(Raw data)

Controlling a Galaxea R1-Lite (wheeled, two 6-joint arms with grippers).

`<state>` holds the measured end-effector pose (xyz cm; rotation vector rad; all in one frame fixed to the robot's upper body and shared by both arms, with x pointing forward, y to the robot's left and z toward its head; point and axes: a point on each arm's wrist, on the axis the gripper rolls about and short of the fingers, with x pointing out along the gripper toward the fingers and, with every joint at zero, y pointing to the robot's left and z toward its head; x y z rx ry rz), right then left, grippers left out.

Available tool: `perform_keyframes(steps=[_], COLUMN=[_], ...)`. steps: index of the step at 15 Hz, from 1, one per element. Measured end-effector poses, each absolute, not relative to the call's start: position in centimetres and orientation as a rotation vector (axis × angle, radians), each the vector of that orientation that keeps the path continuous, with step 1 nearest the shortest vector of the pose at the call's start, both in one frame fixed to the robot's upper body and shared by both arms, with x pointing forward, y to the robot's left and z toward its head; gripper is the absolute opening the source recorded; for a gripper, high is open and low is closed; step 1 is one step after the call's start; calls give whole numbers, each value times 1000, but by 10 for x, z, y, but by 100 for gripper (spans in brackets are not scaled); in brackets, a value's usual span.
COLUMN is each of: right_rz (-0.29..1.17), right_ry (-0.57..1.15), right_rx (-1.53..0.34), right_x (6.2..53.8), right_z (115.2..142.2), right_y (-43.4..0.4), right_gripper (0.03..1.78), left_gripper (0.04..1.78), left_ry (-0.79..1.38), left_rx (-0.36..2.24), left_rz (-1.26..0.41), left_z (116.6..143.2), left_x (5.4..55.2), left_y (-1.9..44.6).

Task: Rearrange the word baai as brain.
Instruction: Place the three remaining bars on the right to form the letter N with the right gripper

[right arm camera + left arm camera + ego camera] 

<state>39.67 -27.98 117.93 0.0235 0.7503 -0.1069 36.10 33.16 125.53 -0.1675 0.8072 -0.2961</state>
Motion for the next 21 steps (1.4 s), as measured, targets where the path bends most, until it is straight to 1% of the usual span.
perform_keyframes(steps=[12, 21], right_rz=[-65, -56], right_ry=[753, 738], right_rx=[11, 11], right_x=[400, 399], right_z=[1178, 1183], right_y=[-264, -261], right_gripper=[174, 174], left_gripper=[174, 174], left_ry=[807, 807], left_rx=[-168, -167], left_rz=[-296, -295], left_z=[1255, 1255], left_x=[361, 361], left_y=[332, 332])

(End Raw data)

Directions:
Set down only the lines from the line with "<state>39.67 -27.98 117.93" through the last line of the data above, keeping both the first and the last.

Task result:
<state>39.67 -27.98 117.93 0.0235 0.7503 -0.1069 36.10 33.16 125.53 -0.1675 0.8072 -0.2961</state>
Motion for the next 21 steps (1.4 s), as measured, targets where the path bends most, until it is straight to 1% of the usual span.
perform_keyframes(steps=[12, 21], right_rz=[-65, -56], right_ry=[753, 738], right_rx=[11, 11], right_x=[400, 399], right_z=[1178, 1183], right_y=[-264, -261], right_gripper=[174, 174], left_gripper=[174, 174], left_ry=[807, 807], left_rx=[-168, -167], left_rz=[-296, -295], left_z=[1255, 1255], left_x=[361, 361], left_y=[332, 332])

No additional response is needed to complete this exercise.